Black Book reports that the topline survey results support an estimated 95 percent confidence interval with an approximate margin of error of plus or minus 4.2 percentage points for broad population style proportions under a standard simple sample assumption. Because the study used buyer weighting, respondent screening, and mixed recruitment methods, the findings are best interpreted as a high confidence directional measure of payer market sentiment and operational experience.
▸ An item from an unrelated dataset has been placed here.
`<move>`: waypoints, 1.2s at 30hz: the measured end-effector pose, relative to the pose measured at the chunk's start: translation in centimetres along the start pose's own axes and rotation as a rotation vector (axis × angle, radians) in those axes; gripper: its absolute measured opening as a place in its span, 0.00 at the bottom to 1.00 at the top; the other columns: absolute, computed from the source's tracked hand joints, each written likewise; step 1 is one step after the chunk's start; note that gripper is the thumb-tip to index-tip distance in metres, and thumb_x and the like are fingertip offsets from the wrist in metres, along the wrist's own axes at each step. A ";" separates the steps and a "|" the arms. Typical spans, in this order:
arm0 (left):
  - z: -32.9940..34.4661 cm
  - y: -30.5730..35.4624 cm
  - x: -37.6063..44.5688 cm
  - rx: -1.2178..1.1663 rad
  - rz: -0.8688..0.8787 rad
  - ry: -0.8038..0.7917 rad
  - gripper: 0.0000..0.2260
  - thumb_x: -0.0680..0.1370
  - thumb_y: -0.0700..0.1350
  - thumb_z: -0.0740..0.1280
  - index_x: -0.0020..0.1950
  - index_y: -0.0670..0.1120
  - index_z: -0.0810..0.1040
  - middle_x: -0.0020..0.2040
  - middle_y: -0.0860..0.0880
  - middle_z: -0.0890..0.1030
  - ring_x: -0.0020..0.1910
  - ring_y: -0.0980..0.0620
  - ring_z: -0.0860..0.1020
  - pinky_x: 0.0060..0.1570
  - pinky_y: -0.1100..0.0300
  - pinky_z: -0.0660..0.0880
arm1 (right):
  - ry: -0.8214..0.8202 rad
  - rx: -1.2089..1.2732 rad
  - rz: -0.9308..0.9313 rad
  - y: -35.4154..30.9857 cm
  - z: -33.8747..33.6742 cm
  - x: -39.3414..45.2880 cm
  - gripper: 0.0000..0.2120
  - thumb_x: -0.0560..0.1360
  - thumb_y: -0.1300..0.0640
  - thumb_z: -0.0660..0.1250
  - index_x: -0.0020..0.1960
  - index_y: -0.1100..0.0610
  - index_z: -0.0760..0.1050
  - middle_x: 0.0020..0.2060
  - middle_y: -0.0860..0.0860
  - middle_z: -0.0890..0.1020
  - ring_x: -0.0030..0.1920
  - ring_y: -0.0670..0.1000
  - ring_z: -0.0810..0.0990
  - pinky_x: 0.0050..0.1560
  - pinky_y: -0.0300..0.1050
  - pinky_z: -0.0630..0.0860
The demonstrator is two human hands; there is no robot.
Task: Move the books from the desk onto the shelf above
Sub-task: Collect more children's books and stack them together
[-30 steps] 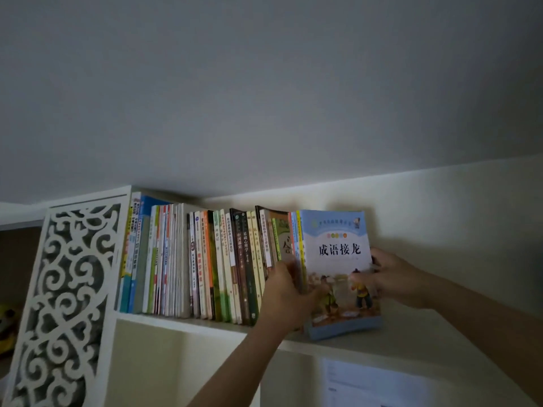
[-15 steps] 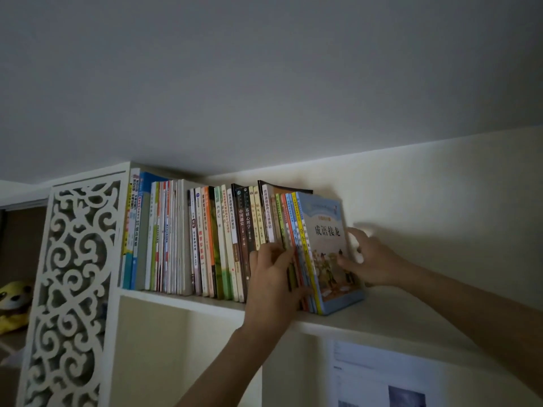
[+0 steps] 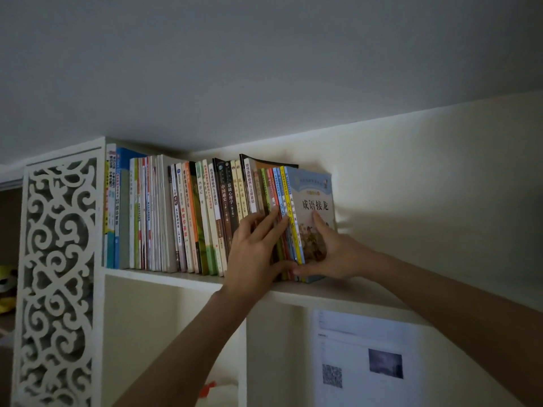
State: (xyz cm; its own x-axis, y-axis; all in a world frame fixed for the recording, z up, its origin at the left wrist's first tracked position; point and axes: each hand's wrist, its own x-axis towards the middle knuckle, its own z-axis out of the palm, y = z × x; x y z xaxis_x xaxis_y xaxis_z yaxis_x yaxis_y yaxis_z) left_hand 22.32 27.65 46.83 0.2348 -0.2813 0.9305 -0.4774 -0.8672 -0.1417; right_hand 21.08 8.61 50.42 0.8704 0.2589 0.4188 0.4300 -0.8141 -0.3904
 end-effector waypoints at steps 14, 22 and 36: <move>-3.9 10.8 -11.3 -0.435 0.131 -0.192 0.06 0.75 0.46 0.66 0.49 0.46 0.79 0.47 0.50 0.80 0.47 0.54 0.75 0.45 0.60 0.75 | 0.456 -0.495 -0.681 3.7 4.7 -17.7 0.11 0.75 0.61 0.61 0.51 0.59 0.82 0.53 0.55 0.81 0.58 0.55 0.78 0.62 0.50 0.74; 6.1 25.9 -31.7 -0.592 0.131 -1.356 0.17 0.78 0.48 0.66 0.67 0.52 0.72 0.63 0.51 0.74 0.64 0.51 0.72 0.63 0.57 0.68 | -0.243 -0.383 0.261 22.4 18.7 -42.8 0.12 0.75 0.56 0.63 0.57 0.55 0.80 0.61 0.55 0.76 0.56 0.58 0.78 0.53 0.50 0.78; 19.7 52.8 -49.4 -0.782 -0.112 -1.798 0.38 0.75 0.57 0.67 0.76 0.44 0.53 0.71 0.41 0.66 0.68 0.40 0.68 0.65 0.45 0.69 | -0.076 -0.092 1.455 32.1 23.7 -74.8 0.20 0.78 0.53 0.63 0.69 0.51 0.68 0.67 0.55 0.70 0.62 0.58 0.73 0.61 0.49 0.71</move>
State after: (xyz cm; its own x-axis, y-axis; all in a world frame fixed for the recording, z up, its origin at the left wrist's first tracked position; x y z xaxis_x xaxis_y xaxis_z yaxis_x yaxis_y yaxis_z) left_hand 2.23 -12.34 -13.31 0.4888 -0.7055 -0.5131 -0.4898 -0.7087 0.5078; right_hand -24.57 -24.56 -12.86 0.5259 -0.7812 -0.3363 -0.8369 -0.4048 -0.3685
The report underscores a major strategic shift already underway in the payer market. Transport readiness is becoming table stakes, while operational usability, workflow fit, trust, and governance are emerging as the true determinants of interoperability performance. Black Book concludes that the vendors and payer organizations most likely to lead through 2027 will be those that make exchanged data more timely, explainable, actionable, and scalable inside live business workflows.
About Black Book Research
Black Book Research is the only independent research firm to have continuously surveyed IT user satisfaction with software, services, and outsourcing performance across payers, health plans, insurers, and commercial health programs since 2002. With nearly 25 years of payer industry expertise, Black Book remains vendor agnostic, independent, and unbiased, free from vendor influence, paid subscriptions, co-marketed sponsor events, and pay to participate vendor improvement programs. Black Book publishes dozens of complimentary research reports across the healthcare, medical, and pharmaceutical sectors with a singular objective to support better patient care and broader access at the lowest possible cost to providers, healthcare consumers, insurers, and taxpayers.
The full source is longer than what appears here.